> **Directions for this task**:
So long as no pictures are carried over, output the records below exactly.
════════
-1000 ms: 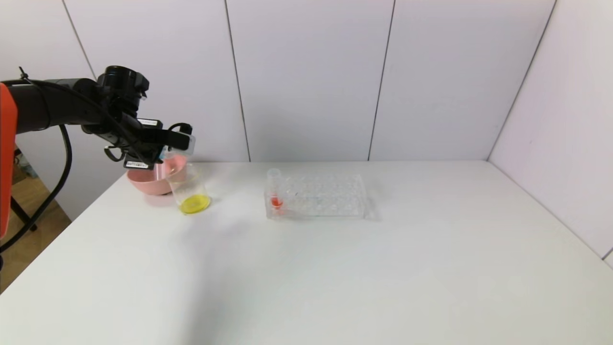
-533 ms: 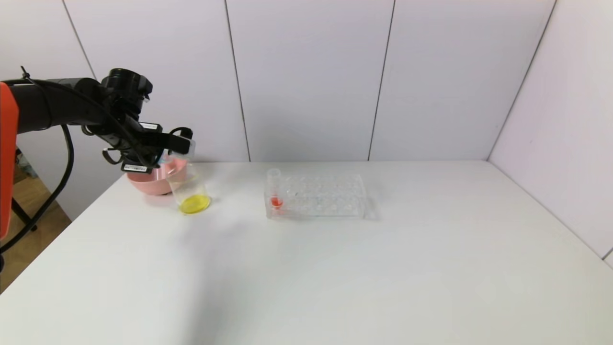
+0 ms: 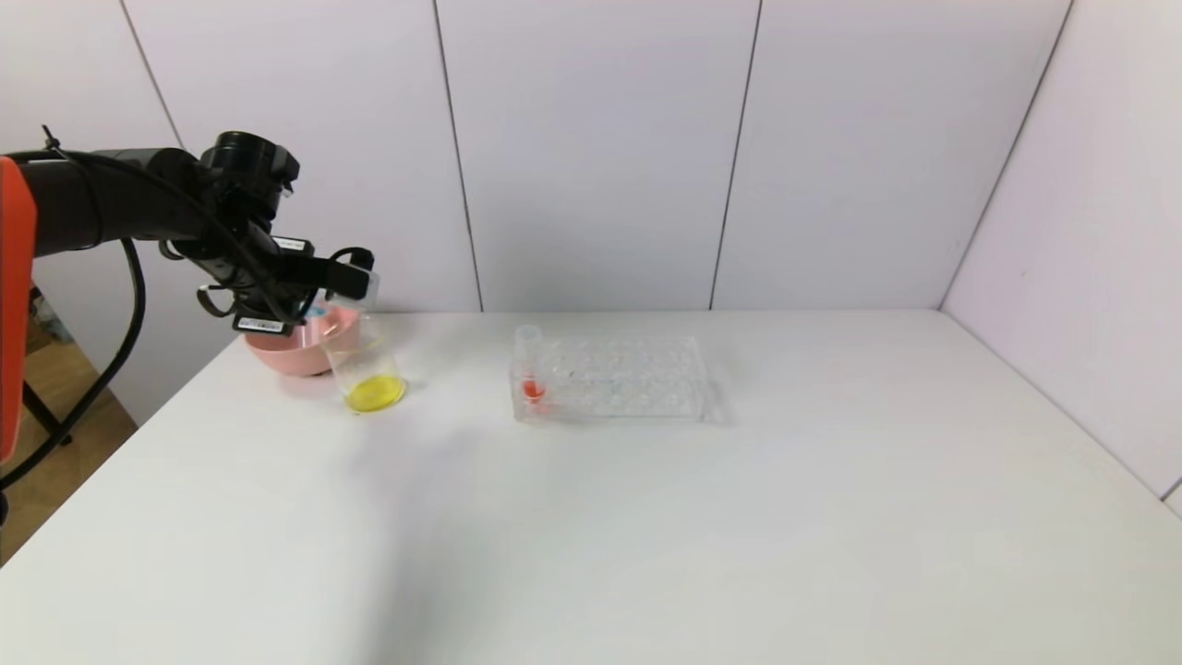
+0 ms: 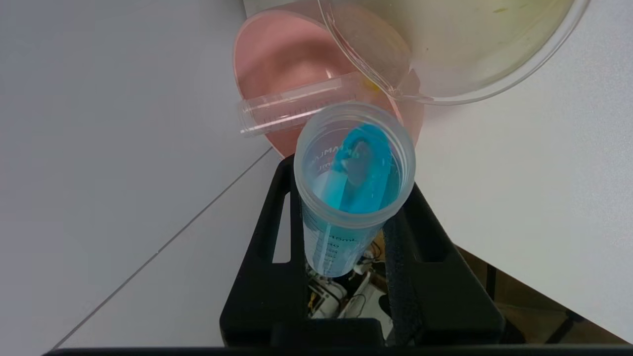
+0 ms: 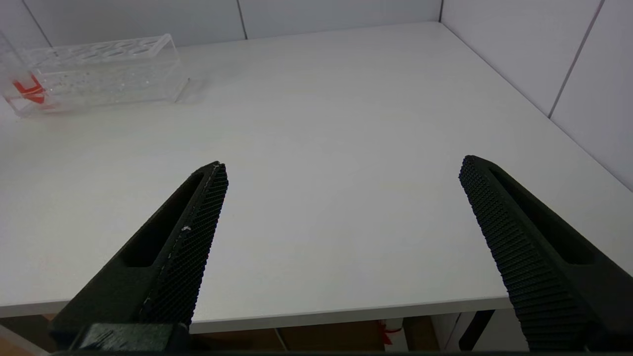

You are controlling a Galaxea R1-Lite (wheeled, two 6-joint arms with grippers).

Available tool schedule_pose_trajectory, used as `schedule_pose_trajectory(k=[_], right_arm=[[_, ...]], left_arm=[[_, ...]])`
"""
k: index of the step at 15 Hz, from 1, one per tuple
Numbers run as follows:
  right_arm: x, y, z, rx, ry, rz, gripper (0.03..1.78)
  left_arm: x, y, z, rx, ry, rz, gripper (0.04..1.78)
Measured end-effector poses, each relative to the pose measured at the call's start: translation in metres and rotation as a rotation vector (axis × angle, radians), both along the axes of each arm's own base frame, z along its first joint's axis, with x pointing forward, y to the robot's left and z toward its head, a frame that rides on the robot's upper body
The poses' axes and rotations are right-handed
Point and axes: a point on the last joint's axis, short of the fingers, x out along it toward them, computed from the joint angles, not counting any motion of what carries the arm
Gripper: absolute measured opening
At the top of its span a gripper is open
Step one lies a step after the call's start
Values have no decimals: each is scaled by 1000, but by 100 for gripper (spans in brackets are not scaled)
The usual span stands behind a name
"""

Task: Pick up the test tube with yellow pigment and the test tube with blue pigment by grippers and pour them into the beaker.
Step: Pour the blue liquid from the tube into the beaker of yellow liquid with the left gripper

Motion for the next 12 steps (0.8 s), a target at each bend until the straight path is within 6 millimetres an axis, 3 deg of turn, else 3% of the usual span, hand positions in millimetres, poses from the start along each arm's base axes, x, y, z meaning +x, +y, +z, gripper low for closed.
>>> schedule_pose_trajectory(k=[12], right_arm=[[0,0,0,0,0,0,171]], left_arm=[[1,-7,-1,51,4,34,46]])
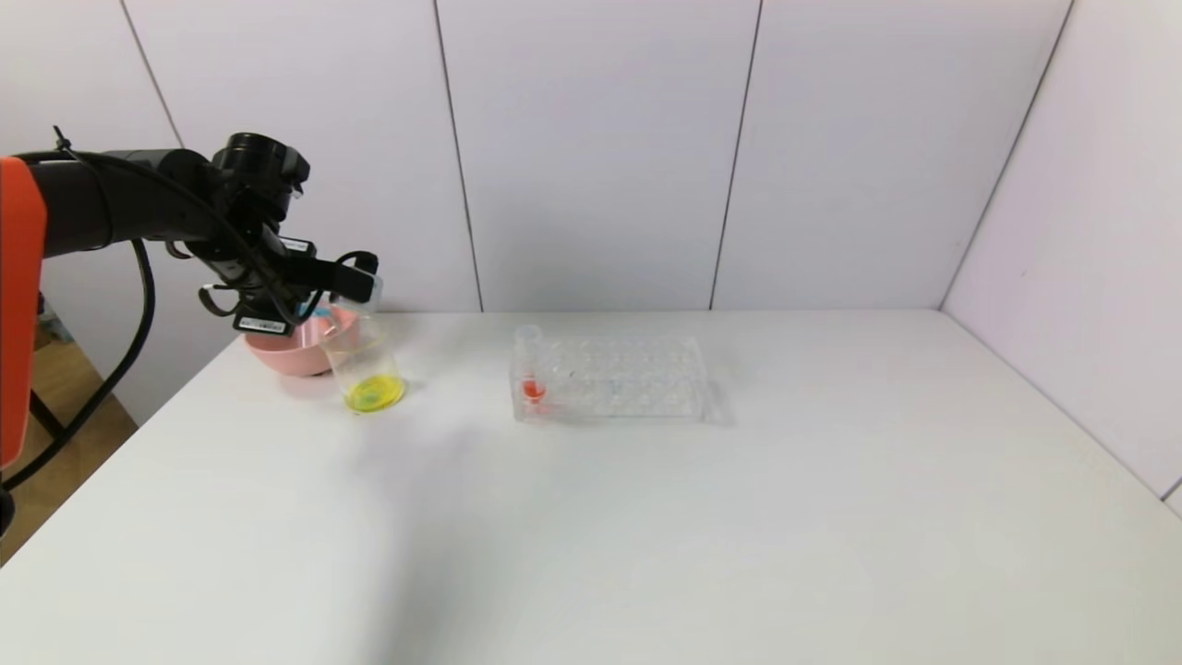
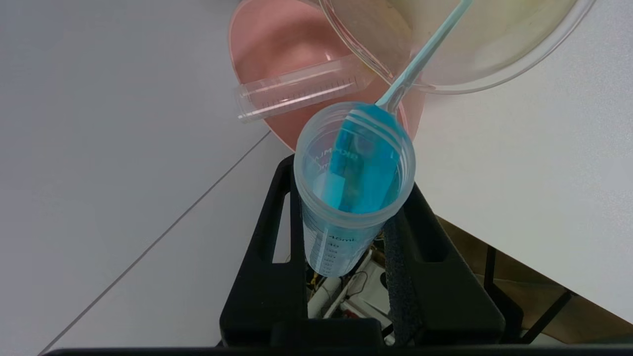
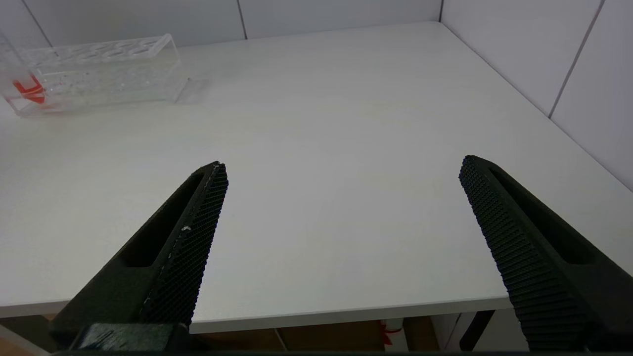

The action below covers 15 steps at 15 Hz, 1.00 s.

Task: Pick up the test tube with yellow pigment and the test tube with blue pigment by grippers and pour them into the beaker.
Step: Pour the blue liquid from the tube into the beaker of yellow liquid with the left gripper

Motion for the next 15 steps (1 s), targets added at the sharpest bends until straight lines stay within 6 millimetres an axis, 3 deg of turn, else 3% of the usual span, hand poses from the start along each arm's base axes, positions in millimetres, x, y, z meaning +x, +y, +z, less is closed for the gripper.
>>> schedule_pose_trajectory(k=[15], right_arm=[[0,0,0,0,0,0,171]], left_arm=[[1,-4,-1,10,1,-2,46]])
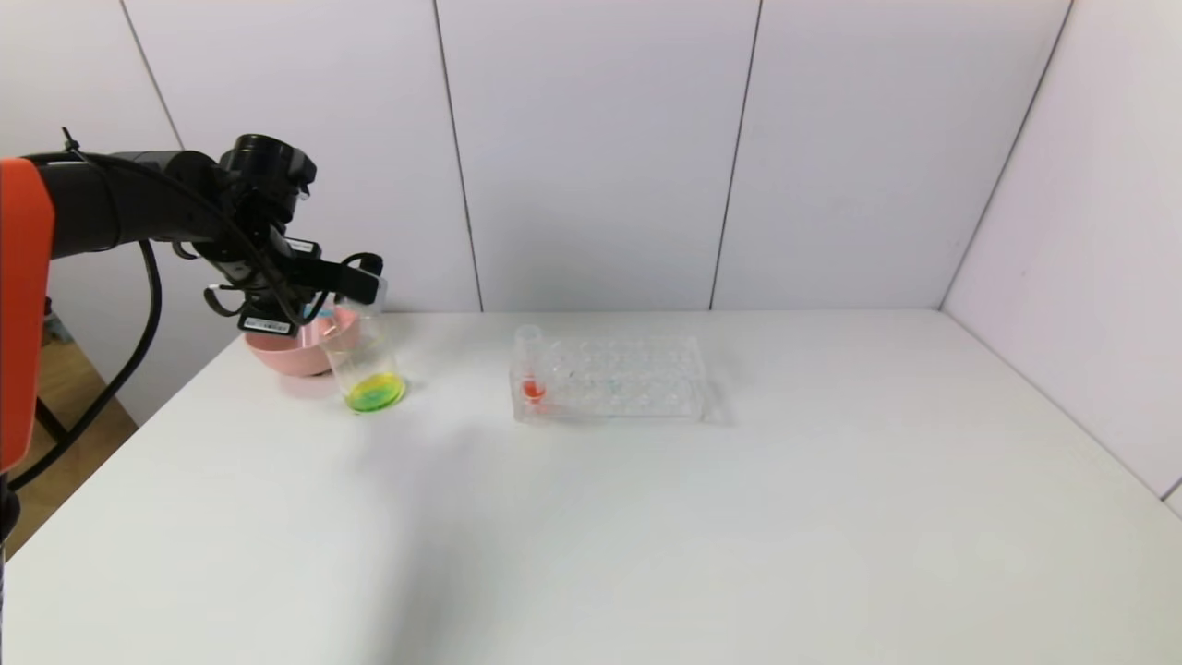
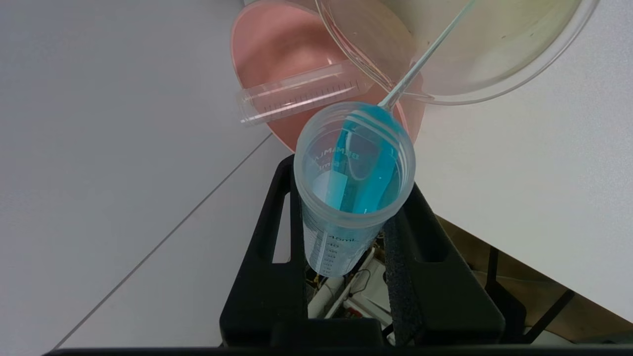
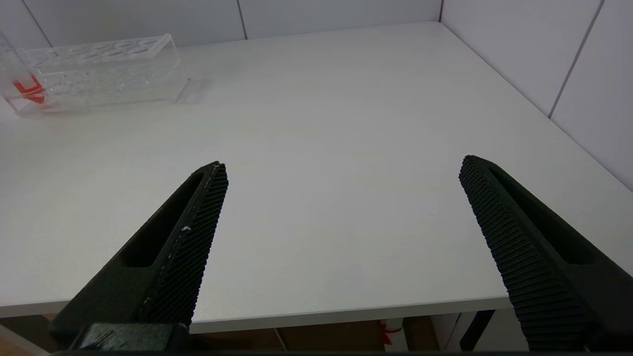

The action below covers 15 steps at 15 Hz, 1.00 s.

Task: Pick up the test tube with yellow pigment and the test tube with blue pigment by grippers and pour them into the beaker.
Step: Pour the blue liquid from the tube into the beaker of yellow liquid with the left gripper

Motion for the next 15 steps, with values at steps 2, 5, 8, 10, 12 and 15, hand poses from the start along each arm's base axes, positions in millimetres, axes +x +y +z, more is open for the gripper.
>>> schedule_pose_trajectory(k=[2,5,8,10,12,15], right_arm=[[0,0,0,0,0,0,171],[0,0,0,0,0,0,171],[0,0,0,0,0,0,171],[0,0,0,0,0,0,171],[0,0,0,0,0,0,171],[0,0,0,0,0,0,171]], left_arm=[[1,0,0,0,-1,1,46],[1,-1,-1,6,1,2,46],[1,-2,-1,15,7,10,46],[1,-3,-2,14,9,11,46],[1,-3,-2,11,9,14,46],[0,-4,-2,7,10,19,46]])
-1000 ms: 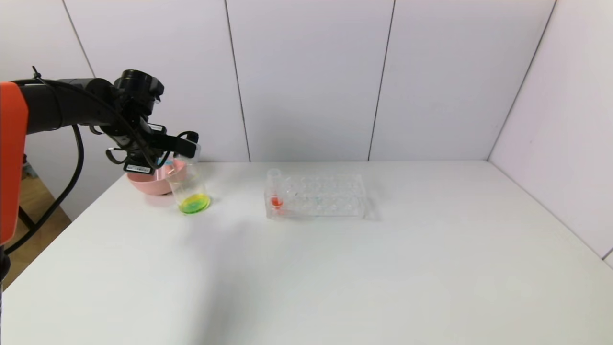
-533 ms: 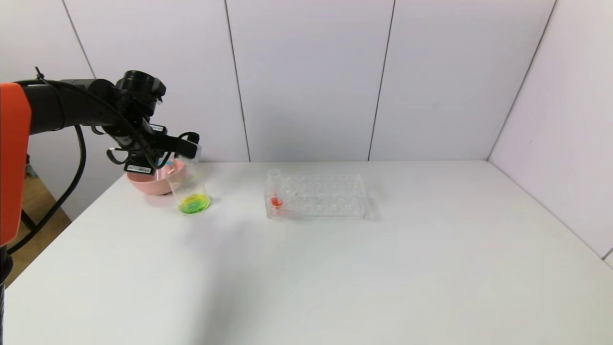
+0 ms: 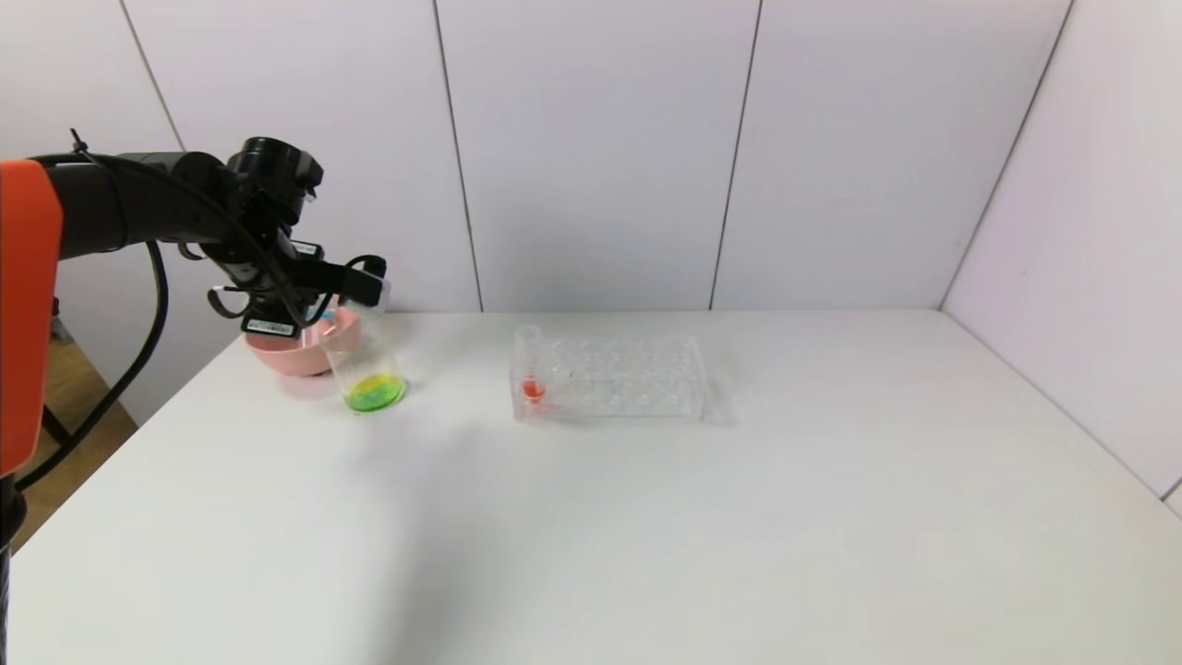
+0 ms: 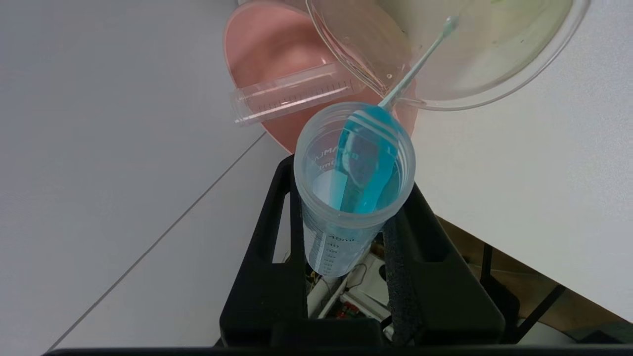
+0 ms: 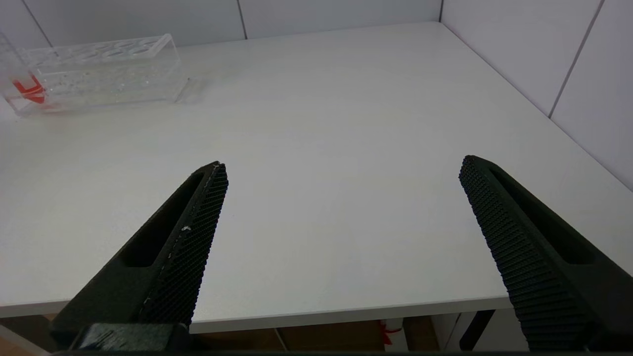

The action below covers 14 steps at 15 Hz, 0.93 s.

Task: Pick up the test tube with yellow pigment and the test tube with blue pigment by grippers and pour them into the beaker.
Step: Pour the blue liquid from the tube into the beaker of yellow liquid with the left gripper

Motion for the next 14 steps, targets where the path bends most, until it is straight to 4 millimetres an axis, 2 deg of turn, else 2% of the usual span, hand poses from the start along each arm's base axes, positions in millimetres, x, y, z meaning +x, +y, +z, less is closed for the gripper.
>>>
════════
> **Expected output**:
-1000 ms: 
-533 ms: 
+0 ms: 
+0 ms: 
+0 ms: 

You are controlling a Galaxea R1-Lite (wheeled, two 6-joint arms with grippers).

Available tool schedule_pose_trajectory, used as `schedule_pose_trajectory(k=[_], right_arm=[[_, ...]], left_arm=[[_, ...]])`
"""
k: index of the step at 15 Hz, from 1, one per tuple
Numbers run as follows:
  right_arm: x, y, z, rx, ry, rz, gripper (0.03..1.78)
  left_arm: x, y, z, rx, ry, rz, gripper (0.04..1.78)
Measured end-effector poses, each relative to the pose measured at the call's start: translation in metres and rotation as a rotation vector (axis × angle, radians), both along the axes of each arm's own base frame, z along its first joint's axis, with x pointing forward, y to the robot's left and z toward its head, a frame that rides on the robot's upper body
The poses' axes and rotations are right-handed
Point and axes: a point on the last joint's axis, short of the fingers, x out along it toward them, computed from the joint angles, not counting any motion of what carries the arm
Gripper: absolute measured opening
At the top of its span a gripper is open
Step one lies a step after the call's start
Values have no decimals: each is scaled by 1000, but by 100 for gripper (spans in brackets are not scaled)
The usual span stands behind a name
"""

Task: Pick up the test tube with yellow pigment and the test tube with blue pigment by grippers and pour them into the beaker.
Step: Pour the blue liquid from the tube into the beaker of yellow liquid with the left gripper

Motion for the next 12 steps (0.8 s), a target at each bend until the straight path is within 6 millimetres an axis, 3 deg of turn, else 3% of the usual span, hand positions in millimetres, poses from the start along each arm's base axes, x, y, z meaning +x, +y, +z, gripper low for closed.
>>> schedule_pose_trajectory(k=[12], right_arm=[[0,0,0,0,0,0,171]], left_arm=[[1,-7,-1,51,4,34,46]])

The action below covers 15 steps at 15 Hz, 1.00 s.

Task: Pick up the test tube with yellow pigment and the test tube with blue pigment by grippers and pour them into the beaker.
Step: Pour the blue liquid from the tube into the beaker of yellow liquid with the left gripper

Motion for the next 15 steps (1 s), targets added at the sharpest bends until straight lines stay within 6 millimetres an axis, 3 deg of turn, else 3% of the usual span, hand poses from the start along each arm's base axes, positions in millimetres, x, y, z meaning +x, +y, +z, less is closed for the gripper.
>>> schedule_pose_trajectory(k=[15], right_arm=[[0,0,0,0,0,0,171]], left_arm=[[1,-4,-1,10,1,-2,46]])

The action below covers 15 steps at 15 Hz, 1.00 s.

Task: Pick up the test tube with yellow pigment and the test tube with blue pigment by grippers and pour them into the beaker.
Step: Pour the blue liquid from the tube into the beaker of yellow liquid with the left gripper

Motion for the next 15 steps, with values at steps 2, 5, 8, 10, 12 and 15, hand poses from the start along each arm's base axes, positions in millimetres, axes +x +y +z, more is open for the gripper.
>>> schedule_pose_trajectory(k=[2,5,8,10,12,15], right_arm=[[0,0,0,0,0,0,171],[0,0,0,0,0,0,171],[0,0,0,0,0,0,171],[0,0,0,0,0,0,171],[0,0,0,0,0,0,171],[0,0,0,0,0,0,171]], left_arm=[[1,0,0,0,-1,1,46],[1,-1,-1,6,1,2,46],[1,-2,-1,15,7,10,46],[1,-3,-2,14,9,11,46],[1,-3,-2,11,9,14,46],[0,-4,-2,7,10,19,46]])
-1000 ms: 
-533 ms: 
+0 ms: 
+0 ms: 
+0 ms: 

The action below covers 14 steps at 15 Hz, 0.93 s.

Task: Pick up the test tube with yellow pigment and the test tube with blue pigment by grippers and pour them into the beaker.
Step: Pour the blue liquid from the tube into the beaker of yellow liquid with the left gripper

Motion for the next 14 steps, targets where the path bends most, until it is straight to 4 millimetres an axis, 2 deg of turn, else 2% of the usual span, hand poses from the start along each arm's base axes, positions in millimetres, x, y, z meaning +x, +y, +z, less is closed for the gripper.
>>>

The requested output is complete.